» What to do:
An exact copy is needed of the lines in the entries below from the line with "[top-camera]" up to and including the line with "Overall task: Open", and of nothing else. Leave the pictures out.

<<<<

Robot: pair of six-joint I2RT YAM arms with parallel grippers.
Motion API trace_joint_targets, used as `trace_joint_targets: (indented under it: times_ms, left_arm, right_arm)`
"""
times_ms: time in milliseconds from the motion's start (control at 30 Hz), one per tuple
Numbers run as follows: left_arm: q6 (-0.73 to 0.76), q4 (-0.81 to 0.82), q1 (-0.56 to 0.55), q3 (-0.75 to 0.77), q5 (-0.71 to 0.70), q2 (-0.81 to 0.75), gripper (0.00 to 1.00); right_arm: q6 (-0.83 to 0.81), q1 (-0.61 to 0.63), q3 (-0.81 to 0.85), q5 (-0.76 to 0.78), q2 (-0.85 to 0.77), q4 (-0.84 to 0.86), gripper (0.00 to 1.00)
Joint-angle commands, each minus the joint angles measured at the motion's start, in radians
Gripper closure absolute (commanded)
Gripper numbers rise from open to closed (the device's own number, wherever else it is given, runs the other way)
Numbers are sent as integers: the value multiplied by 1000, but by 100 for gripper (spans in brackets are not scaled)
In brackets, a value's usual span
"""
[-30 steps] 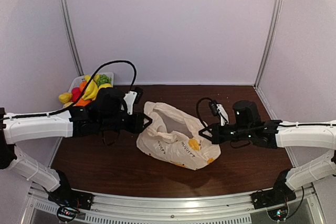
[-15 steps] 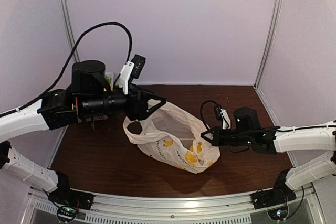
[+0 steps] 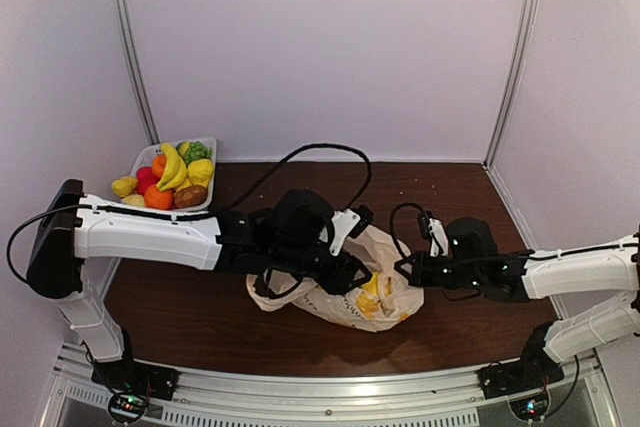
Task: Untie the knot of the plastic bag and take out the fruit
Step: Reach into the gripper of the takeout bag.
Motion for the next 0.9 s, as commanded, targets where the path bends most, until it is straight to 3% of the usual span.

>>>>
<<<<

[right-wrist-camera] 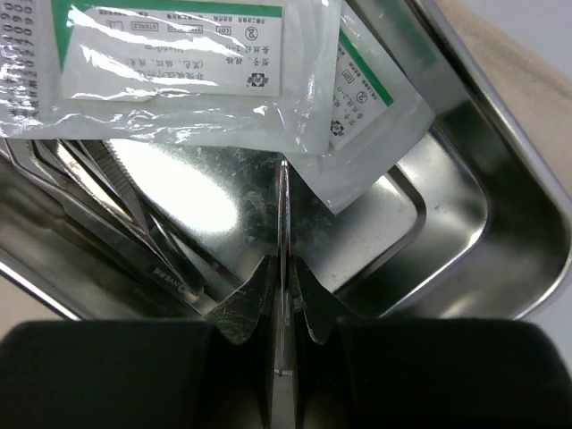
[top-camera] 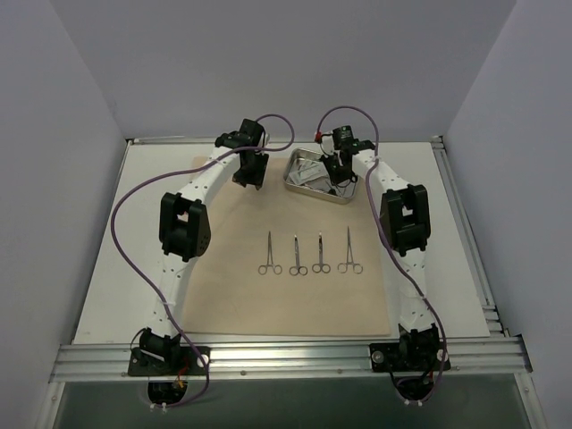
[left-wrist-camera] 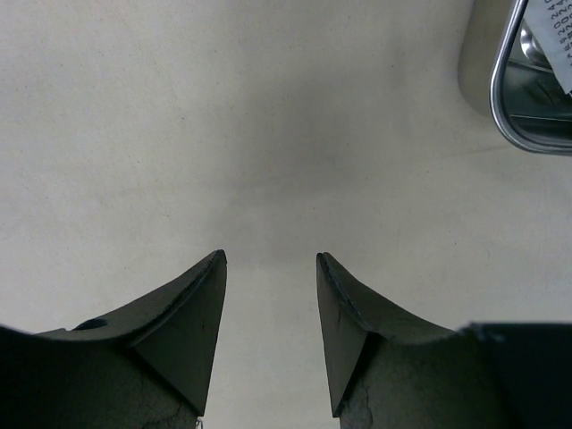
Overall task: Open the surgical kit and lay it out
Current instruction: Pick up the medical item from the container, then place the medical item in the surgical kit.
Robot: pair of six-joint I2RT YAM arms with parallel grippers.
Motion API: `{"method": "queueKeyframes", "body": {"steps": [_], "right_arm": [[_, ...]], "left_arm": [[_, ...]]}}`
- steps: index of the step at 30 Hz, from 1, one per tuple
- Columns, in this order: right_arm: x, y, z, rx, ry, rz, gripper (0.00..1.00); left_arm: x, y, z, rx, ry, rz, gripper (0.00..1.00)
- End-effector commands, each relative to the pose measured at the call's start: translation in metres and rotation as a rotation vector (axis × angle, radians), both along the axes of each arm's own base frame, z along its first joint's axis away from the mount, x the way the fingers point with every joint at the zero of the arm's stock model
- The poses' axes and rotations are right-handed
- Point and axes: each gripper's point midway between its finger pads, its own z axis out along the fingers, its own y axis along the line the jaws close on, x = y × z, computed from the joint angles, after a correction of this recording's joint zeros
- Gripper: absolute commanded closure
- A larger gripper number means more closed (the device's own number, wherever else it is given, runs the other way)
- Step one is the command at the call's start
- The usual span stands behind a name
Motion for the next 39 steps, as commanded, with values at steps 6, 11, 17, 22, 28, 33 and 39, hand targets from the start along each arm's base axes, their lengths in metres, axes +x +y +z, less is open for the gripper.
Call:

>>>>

» Solution for this problem:
[top-camera] 
[left-wrist-camera] 
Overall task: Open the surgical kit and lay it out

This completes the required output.